Over the past few months, since the COVID-19 pandemic hit the UK seriously from February-March 2020, we’ve seen a local emergency response that demonstrates the power of local government acting as a platform, working with all of the sources of capacity and creativity in the local area, enabling them to meet needs, providing platform services like brokering and matching needs with services that meet them.

There are examples across the whole of the UK, and some great tweets and posts about the ways in which councils have worked together with their partners and communities. The New Local Government Network did a brilliant job of collating them and summarising the main themes over on their Councils vs COVID and #CouncilsRespond series of blog posts.

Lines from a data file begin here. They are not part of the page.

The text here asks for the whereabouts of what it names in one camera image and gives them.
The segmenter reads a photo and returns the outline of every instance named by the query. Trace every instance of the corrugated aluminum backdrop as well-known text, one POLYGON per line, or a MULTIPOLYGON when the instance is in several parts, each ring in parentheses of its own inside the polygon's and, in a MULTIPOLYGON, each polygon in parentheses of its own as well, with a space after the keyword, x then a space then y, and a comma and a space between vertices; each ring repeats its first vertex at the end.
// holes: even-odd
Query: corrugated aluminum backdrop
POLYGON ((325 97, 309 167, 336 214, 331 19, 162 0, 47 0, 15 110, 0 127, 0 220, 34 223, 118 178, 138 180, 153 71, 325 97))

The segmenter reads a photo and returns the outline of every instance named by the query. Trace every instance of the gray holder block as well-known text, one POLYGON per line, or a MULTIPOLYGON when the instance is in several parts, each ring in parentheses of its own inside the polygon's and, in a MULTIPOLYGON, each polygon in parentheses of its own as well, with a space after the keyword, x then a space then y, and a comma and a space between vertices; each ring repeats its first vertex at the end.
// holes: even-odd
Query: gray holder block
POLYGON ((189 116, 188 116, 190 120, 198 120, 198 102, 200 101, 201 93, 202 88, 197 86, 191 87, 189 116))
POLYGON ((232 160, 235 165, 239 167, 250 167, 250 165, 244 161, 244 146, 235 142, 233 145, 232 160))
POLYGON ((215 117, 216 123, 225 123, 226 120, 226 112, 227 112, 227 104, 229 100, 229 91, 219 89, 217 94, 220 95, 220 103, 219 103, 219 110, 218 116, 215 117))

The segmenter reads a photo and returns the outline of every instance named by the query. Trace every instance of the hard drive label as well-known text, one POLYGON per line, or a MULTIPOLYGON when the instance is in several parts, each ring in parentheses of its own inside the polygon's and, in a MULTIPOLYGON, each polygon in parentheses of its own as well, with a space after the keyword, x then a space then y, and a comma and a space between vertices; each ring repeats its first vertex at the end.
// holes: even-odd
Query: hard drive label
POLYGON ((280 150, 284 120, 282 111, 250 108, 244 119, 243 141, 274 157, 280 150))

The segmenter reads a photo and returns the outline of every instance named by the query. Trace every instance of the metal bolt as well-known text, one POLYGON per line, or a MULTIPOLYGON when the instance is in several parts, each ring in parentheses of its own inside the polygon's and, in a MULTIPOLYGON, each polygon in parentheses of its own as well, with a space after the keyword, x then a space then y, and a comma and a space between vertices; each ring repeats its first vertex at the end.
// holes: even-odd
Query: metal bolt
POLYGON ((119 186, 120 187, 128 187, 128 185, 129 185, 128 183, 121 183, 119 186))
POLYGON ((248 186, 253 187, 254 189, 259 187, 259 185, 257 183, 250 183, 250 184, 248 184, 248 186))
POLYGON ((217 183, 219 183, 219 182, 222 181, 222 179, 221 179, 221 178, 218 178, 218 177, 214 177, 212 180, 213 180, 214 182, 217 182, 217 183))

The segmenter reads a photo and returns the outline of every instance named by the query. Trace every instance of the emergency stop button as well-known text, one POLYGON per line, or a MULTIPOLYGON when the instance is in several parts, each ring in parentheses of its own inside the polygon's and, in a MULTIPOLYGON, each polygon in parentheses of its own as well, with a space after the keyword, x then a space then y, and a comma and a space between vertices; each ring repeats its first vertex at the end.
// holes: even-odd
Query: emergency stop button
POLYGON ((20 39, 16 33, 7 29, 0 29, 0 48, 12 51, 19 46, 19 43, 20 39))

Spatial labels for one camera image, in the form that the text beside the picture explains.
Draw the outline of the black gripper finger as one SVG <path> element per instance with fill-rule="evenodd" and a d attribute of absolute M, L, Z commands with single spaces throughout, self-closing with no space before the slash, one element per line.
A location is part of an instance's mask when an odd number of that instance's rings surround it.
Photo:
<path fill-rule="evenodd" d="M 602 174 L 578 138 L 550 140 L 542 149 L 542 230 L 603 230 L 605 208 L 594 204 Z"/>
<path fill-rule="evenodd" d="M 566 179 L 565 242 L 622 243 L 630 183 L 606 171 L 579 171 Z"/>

In many cases, councils have built technology services that enable these platform responses, rather than try to do everything themselves, in a variety of low-code and full developer stacks, which is a great indicator that many councils’ tech infrastructure is ready to support a platform business model. But the immediate response also highlighted other aspects of the platform organisation’s role that need to be developed and strengthened as councils lead the recovery phase of the pandemic response.

In particular, a key role of the platform broker is setting standards and assuring data and services – which is often difficult to do when immediate urgent need must be met, but crucial for continued trust and confidence. In a number of conversations about the rapid adoption of open source service directories, it quickly became evident that councils were finding a real challenge in ensuring good quality data was sourced, captured and maintained. Service Directories are only as good as the data they use – if your service directory contains unreliable data, it can lead to a very poor experience for service users. Engaging the community to help maintain service information will directly improve user experience and outcomes for front line workers and service users.

We are big supporters of open source directories and well-designed front-end “service finders” that communicate through open APIs. We think the market needs more options, so that councils can choose flexibly from better designed open building blocks. But platform tech needs to provide all of the tools councils need – that’s why Open Place Directory is designed to help the public and voluntary sectors work together to collect data and ensure it is kept up to date. We’ve built a simple user experience that combines easy tools for capturing service information with assurance workflows that help councils in the work of building trust in communities, and enable strong community services to demonstrate the confidence people have in them.

But OPD goes well beyond councils – from the outset it was designed to work across all local public services, health systems as well as social care. COVID-19 has underscored the importance of local place ecosystems across public sector and community – not just councils but NHS and private sector organisations too. Too many of the legacy service directories were siloed to councils because the NHS required a higher level of trust in the services they included in Health directories. The assurance tools built into OPD have been tested with our early customers, like the Healthier Lancs partnership, during the LGA pilot on solutions to Loneliness. Having a reliable service directory unlocks #socialprescribing initiatives. And providing OpenAPI access to #opendata means that any frontline apps, websites, or other services can be used to find and share the content people need.

Open Place Directory is a showcase of our commitment to using open standards – in this case the newly developed OpenReferralUK – and OpenAPIs, all built on an open source foundation – enabling places to break out of the boundaries imposed on them by proprietary legacy systems.